Monthly Spending on AWS in $

  • AWS CloudTrail: 0.00
  • AWS Config: 66.92
  • AWS Direct Connect: 25.25
  • AWS Glue: 0.00
  • AWS IoT: 0.00
  • AWS Key Management Service: 45.80
  • AWS Lambda: 298.20
  • AWS Secrets Manager: 0.00
  • Amazon DynamoDB: 24.94
  • Amazon EC2 Container Registry (ECR): 0.06
  • Amazon EC2 Container Service: 0.00
  • Amazon ElastiCache: 1,041.44
  • EC2 – Other: 6976.19
  • Amazon Elastic Compute Cloud – Compute: 61,008.41
  • Amazon Elastic File System: 3.61
  • Amazon Elastic Load Balancing: 2,020.69
  • Amazon Elasticsearch Service: 1,686.58
  • Amazon Kinesis: 145.08
  • Amazon Relational Database Service: 2,270.92
  • Amazon Route 53: 1,148.44
  • Amazon Simple Email Service: 2.67
  • Amazon Simple Notification Service: 0.01
  • Amazon Simple Queue Service: 0.00
  • Amazon Simple Storage Service: 1,770.76
  • Amazon SimpleDB: 0.00
  • Amazon Translate: 0.08
  • Amazon Virtual Private Cloud: 559.91
  • Amazon CloudWatch: 345.10
  • Tax: 7,673.75
  • TOTAL MONTHLY SPENDING ON AWS: $87,114.84

As you can see, this company is using a lot of AWS resources. However, their security measures could definitely be improved!

Finding the Owners

To find the responsible organization, there are a few ways you can go about it. Here’s are some methods I frequently use to find identities.

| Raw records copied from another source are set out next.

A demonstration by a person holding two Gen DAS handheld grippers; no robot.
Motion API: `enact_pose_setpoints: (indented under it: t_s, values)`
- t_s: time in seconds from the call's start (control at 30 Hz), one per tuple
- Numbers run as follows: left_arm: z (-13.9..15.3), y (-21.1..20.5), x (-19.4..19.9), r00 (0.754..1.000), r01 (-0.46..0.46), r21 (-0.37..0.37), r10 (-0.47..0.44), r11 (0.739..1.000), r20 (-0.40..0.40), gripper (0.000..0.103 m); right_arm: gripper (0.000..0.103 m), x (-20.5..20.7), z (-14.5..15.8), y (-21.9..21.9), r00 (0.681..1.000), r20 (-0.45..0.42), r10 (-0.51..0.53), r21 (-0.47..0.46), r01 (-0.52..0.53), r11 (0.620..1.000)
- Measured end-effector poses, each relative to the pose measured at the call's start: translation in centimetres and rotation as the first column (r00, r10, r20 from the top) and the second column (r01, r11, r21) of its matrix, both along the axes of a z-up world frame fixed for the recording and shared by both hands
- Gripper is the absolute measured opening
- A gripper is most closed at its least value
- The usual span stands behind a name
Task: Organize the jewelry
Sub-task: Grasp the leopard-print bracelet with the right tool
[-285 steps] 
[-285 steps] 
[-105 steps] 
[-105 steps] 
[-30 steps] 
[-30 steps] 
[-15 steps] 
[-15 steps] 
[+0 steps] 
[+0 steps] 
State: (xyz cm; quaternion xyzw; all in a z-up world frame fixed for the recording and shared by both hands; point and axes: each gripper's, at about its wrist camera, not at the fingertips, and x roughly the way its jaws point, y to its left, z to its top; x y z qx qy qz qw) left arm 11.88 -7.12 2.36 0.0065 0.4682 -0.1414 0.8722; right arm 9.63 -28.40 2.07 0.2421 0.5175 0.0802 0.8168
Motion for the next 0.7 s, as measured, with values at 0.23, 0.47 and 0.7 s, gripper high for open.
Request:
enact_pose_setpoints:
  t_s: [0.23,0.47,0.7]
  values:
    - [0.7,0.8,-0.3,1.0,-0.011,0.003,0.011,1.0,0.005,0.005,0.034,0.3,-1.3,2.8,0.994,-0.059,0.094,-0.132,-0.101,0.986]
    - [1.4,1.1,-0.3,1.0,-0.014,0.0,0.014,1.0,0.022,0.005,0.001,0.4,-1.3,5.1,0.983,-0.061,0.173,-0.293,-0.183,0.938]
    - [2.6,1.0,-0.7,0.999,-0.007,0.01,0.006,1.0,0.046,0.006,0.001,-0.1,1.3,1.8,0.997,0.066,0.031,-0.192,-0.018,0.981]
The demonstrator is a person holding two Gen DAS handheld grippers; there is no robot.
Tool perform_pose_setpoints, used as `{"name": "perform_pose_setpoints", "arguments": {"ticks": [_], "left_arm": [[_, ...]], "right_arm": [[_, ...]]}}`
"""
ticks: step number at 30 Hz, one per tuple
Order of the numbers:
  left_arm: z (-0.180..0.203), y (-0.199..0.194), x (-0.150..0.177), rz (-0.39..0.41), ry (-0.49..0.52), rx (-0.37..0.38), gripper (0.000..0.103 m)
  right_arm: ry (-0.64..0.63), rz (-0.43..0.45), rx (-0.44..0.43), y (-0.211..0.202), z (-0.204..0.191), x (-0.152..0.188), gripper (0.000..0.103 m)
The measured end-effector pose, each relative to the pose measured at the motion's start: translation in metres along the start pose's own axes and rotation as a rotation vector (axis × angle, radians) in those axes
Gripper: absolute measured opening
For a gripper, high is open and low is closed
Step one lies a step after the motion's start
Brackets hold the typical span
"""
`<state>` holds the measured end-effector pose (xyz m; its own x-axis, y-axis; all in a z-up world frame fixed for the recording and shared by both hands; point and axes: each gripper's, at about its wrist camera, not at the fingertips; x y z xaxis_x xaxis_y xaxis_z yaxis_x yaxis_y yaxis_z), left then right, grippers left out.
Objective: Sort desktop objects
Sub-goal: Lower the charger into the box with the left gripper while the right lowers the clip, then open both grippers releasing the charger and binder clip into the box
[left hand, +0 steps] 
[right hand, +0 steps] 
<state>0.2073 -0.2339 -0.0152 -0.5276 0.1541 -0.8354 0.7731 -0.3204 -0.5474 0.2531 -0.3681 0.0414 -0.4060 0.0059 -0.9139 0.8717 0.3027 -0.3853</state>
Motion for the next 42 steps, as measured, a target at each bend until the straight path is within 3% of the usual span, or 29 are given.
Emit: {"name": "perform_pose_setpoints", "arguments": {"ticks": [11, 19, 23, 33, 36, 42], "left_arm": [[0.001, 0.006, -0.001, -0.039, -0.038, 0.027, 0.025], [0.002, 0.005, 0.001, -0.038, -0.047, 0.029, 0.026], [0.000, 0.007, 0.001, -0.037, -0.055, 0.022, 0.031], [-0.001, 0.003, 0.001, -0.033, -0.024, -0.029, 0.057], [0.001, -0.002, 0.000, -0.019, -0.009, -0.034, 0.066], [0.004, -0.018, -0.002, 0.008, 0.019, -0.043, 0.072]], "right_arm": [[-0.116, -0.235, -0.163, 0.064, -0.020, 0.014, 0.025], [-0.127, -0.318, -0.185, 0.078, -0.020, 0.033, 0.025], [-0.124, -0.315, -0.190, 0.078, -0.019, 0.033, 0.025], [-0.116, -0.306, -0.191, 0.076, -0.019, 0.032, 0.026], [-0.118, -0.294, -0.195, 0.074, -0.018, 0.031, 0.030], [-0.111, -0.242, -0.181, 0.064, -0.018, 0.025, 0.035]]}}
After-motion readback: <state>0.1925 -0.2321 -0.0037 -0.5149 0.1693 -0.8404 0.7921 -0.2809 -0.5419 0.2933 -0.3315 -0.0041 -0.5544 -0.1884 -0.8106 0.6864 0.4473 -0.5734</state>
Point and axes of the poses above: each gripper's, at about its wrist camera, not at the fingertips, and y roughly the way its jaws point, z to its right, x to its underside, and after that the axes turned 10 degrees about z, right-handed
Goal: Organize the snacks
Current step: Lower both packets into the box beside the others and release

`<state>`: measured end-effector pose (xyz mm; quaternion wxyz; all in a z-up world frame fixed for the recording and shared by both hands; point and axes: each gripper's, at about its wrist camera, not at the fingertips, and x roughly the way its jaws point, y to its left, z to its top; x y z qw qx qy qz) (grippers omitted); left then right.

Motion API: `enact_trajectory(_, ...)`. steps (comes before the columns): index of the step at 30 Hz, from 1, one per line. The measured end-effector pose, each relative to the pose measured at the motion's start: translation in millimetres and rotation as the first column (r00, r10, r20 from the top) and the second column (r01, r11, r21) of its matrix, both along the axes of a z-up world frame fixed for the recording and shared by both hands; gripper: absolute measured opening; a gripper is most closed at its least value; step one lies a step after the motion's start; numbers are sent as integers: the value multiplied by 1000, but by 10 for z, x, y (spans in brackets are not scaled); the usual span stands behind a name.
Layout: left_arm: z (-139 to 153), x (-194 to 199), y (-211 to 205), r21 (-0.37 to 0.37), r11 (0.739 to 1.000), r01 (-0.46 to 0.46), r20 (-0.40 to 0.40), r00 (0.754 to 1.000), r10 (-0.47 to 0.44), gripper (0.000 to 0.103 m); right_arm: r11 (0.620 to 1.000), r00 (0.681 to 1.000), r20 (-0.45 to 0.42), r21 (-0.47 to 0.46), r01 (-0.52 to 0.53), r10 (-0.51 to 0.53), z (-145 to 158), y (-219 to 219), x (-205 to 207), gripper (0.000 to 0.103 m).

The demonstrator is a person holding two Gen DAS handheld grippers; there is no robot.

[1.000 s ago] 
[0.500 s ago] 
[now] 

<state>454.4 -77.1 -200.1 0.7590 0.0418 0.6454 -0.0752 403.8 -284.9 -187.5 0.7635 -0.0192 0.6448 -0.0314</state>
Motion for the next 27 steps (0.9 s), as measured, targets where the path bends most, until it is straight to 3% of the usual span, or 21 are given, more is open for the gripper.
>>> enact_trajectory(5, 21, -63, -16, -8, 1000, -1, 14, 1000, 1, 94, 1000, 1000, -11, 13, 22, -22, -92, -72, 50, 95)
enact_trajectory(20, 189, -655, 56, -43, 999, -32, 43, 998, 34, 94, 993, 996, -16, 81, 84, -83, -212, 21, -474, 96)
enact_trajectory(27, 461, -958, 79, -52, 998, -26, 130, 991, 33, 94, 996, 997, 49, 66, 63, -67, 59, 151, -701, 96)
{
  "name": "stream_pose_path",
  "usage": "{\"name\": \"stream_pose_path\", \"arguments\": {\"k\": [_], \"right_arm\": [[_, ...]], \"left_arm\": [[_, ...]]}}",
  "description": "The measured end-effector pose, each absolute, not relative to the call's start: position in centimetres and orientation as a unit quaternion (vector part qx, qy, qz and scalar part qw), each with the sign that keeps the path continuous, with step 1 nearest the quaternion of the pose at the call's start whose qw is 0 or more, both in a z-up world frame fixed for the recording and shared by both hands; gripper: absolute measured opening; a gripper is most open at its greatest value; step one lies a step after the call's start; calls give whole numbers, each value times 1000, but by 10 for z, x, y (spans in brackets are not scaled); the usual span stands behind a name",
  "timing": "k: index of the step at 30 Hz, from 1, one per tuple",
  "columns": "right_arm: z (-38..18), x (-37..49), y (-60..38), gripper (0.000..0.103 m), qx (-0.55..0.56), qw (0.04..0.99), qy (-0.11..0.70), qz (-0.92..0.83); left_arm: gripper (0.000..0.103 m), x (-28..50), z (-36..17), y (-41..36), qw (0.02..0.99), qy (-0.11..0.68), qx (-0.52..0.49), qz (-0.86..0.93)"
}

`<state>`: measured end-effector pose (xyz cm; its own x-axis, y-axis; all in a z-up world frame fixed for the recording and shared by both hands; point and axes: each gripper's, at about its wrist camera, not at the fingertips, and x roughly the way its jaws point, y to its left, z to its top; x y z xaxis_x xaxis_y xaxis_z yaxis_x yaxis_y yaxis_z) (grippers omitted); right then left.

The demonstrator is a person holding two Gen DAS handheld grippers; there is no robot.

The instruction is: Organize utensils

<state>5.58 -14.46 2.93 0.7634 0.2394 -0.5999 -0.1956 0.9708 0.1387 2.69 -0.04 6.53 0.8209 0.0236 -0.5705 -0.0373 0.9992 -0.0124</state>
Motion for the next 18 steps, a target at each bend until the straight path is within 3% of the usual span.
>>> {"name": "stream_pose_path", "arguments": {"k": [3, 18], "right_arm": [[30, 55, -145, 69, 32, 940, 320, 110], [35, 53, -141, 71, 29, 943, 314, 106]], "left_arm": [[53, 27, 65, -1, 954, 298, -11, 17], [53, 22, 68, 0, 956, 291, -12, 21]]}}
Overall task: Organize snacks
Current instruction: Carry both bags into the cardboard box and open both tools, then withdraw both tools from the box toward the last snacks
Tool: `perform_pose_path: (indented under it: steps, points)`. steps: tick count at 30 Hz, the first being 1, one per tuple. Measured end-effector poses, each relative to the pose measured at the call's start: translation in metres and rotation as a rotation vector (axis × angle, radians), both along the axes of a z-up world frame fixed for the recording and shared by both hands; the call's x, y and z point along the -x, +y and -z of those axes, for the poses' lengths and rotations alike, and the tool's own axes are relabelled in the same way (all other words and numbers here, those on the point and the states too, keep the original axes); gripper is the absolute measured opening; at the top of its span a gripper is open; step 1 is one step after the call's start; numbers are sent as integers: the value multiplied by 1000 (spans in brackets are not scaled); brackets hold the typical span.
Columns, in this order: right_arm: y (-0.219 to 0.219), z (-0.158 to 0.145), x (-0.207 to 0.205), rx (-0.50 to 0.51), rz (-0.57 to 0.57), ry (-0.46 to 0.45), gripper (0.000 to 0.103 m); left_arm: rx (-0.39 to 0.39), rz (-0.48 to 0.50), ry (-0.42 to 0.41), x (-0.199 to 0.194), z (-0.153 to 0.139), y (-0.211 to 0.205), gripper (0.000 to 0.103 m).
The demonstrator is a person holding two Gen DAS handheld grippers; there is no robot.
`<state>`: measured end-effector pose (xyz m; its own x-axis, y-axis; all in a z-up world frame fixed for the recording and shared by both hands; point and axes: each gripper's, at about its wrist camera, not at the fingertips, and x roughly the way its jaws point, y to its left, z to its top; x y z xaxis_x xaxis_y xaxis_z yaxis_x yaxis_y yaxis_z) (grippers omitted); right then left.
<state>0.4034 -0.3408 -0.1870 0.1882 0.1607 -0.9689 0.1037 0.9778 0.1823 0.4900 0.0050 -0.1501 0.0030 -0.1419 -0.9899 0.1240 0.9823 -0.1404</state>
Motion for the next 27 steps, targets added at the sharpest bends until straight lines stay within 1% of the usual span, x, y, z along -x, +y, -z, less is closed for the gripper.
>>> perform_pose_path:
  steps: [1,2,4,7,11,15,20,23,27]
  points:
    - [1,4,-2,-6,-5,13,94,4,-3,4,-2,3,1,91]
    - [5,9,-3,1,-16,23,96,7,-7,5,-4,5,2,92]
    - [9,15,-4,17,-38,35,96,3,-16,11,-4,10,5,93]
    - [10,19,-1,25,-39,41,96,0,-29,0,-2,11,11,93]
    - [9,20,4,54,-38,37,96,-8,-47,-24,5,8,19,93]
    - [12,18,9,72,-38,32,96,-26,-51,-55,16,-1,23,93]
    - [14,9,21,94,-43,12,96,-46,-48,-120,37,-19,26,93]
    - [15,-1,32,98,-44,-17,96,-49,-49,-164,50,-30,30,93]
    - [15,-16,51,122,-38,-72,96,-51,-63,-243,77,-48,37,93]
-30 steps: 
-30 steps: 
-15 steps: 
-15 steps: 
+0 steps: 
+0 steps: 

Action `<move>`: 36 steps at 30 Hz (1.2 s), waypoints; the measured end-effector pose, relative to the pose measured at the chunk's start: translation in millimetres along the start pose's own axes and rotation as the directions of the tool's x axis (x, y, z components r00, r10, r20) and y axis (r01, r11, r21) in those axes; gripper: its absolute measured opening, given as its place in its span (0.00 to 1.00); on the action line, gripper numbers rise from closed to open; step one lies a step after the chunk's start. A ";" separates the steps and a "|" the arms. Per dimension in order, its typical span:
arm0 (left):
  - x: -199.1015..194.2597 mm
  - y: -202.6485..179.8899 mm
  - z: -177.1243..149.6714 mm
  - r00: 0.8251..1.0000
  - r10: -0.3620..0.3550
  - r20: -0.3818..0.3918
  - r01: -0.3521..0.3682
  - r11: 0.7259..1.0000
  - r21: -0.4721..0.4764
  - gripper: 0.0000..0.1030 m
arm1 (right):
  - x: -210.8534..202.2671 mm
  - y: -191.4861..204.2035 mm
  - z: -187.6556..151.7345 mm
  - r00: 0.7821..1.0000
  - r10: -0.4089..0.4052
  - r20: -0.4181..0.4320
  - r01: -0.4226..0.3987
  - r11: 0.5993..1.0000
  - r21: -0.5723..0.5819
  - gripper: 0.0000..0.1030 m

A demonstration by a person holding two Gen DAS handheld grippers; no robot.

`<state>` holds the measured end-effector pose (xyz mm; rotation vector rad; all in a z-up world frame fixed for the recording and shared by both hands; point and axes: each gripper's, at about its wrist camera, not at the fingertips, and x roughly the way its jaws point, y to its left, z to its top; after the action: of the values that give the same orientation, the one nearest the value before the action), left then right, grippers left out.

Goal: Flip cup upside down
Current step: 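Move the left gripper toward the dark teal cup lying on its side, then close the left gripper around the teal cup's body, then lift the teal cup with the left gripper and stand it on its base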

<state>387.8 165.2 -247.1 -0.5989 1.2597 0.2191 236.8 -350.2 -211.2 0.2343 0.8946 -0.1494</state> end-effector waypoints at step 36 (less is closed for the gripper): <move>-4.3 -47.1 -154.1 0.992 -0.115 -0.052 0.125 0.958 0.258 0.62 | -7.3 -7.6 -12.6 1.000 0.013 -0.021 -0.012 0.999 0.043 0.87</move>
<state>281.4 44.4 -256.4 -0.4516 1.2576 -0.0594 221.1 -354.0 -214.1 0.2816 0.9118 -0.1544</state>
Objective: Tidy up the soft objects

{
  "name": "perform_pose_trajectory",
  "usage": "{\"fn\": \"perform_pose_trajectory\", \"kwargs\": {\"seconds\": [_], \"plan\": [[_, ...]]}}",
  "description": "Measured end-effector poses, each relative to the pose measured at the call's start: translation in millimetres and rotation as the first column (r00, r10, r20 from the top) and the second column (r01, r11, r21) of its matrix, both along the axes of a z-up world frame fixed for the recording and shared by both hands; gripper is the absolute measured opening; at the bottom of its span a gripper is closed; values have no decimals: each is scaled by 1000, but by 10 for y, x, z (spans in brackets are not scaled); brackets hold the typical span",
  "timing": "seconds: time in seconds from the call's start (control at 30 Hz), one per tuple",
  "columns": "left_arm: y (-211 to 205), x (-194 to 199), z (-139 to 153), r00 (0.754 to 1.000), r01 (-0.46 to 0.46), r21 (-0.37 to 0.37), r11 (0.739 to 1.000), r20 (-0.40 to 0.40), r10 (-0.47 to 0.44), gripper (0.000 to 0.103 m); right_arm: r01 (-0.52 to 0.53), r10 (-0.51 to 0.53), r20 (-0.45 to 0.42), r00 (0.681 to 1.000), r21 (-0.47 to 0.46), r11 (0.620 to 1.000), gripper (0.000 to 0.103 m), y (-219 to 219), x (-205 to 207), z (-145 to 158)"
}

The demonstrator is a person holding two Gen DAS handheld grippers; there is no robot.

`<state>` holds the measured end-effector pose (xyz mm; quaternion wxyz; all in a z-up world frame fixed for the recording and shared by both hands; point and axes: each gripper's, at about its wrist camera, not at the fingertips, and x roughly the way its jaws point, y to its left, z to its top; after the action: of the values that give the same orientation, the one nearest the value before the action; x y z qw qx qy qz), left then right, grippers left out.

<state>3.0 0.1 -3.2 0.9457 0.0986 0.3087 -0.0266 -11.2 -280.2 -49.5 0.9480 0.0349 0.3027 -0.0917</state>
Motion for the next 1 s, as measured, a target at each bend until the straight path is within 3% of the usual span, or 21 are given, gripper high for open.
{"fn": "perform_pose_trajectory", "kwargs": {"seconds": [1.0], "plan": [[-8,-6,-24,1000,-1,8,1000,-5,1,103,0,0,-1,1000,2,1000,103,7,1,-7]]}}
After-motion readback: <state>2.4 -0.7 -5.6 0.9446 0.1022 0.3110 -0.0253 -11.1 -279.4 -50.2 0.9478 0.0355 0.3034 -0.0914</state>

  • Domain name from SSL Certificate
  • Domains from Route53 hosted zones
  • Domain names from S3 buckets list
  • Email addresses on IAM users list
  • First name, Last name from IAM users list -> LinkedIn
  • URLs/Logos on Jira login page
  • AWS Organization master payer account root email
  • AWS account root user email
  • Responsible disclosure email address from contact page
  • Data protection email address from privacy page

Summary

After finding the owners of the Jira machine, I contacted them to inform them of the gap in their security. They said that my discovery truly shocked them and the vulnerability was immediately fixed.

They also said they would introduce some changes in their cloud security policies and reassess their access management.

It’s a good practice to thank for the person for the responsible disclosure with a Bug Bounty – a reward given to a security researcher for highlighting security issues. It motivates the researcher to continue his work of helping companies create tighter security processes.

Unfortunately, there was no bug bounty this time!

So, what can you do to avoid exposing your data in the way described above?

  • Apply the principle of least privilege – This would reduce the risk of unauthorized access to critical systems or sensitive data through low-level user accounts, devices or applications.
  • Update your software regularly – Besides new features and greater compatibility, tighter security is a main component of software updates.

On this note, I will leave you with another quote. This time from the great American writer Henry David Thoreau straight out of his opus magnum, Walden.

“If you have built castles in the air, your work need not be lost; that is where they should be. Now put the foundations under them.”